In a taste of things to come, Quidax cut salaries in July. The salary cuts and layoffs were first reported in Notadeepdive, a newsletter on Nigerian tech and the economy.

Crypto seed round failures are mounting

Unlike Nestcoin, a Lagos-based crypto exchange laid off staff because $4 million of its operating capital had been deposited with FTX, Quidax said its problems are unconnected to FTX’s collapse.

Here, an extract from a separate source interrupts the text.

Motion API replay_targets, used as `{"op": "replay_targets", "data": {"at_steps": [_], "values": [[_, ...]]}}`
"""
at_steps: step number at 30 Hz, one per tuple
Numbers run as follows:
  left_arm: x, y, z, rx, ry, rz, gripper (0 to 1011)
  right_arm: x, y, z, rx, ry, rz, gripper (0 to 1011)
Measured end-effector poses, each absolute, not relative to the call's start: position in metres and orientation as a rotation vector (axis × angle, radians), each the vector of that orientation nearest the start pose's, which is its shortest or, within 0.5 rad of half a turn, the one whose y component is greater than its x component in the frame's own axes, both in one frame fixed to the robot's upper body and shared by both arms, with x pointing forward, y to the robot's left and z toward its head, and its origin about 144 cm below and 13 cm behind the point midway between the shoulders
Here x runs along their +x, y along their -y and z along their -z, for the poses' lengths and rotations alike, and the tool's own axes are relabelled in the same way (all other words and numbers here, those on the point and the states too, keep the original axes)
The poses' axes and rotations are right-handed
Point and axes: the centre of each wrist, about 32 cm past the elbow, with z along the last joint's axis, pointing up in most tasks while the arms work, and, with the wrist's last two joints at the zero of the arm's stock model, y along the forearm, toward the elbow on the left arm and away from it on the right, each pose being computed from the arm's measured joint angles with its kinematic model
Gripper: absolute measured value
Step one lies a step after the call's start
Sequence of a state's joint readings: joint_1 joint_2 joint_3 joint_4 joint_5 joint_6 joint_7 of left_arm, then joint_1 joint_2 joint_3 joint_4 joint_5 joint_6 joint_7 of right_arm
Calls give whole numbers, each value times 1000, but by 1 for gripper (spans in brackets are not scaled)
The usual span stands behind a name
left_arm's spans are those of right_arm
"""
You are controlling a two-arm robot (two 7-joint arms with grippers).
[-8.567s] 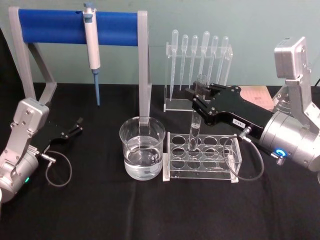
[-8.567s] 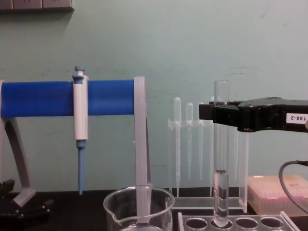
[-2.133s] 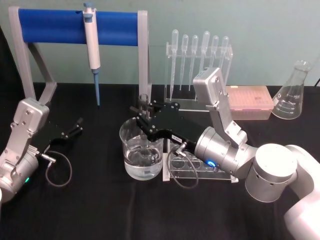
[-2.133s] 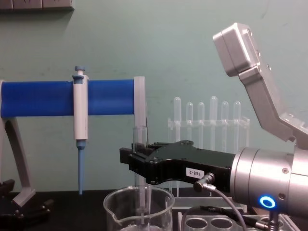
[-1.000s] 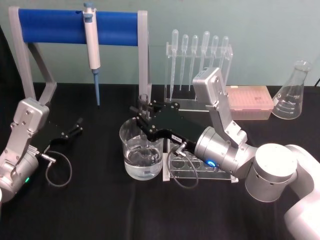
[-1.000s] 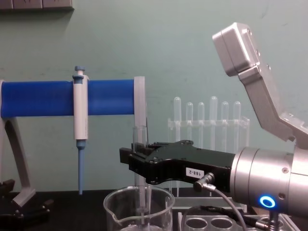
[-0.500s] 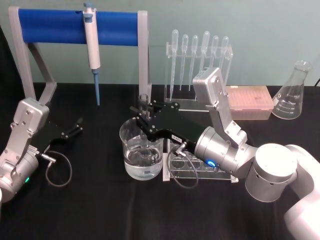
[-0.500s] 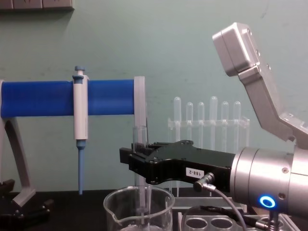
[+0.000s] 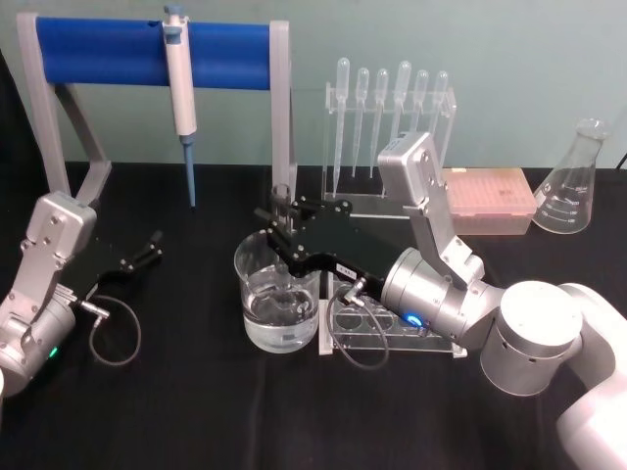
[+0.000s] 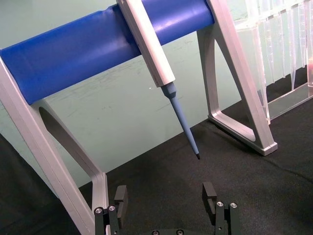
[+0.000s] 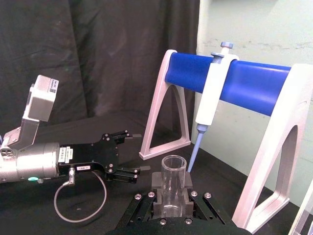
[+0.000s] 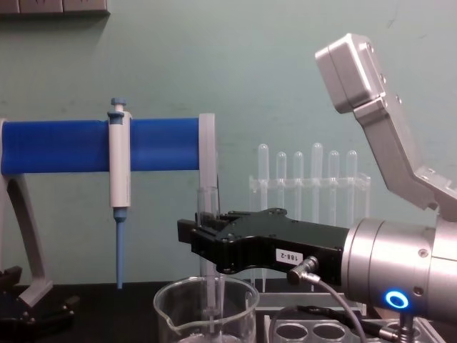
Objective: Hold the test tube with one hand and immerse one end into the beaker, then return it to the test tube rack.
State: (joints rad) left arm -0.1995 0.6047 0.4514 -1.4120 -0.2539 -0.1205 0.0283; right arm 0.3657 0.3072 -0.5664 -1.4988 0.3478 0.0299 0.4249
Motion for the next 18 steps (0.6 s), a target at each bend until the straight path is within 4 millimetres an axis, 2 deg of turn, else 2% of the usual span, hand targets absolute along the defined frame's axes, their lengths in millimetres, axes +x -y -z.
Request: {"op": "replay_targets", "data": {"at_steps": [18], "values": [[489,-310,-1140,305,285,-1248,1000,518,157,-1203,-26,112,639,226]]}}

The company insisted that customer funds are safe, and that it is not on the verge of shutting down.

Lazerpay, a crypto payments processing company that launched in February, has made the same claim even as it has also started layoffs. Lazerpay tried to raise a seed round this year, but a proposed lead investor “pulled out abruptly due to market conditions and disagreement on terms,” Njoku Emmanuel, the company’s CEO, said in a statement. Lazerpay needed to let some employees go to maintain its existing runway, Emmanuel said.

To be sure, Nigerian non-crypto startups, including well-funded ones, have also been laying staff off. 54Gene, a company building a DNA databank, raised $25 million just last year, but it laid off nearly 200 staff in October. Vendease, an operating system to ease inventory management for restaurants, laid staff off barely two months after raising $30 million from two of Africa’s leading venture capital firms.

But the events in crypto are likely to attract more attention as African regulators seek to impose rules on the largely free-wheeling industry.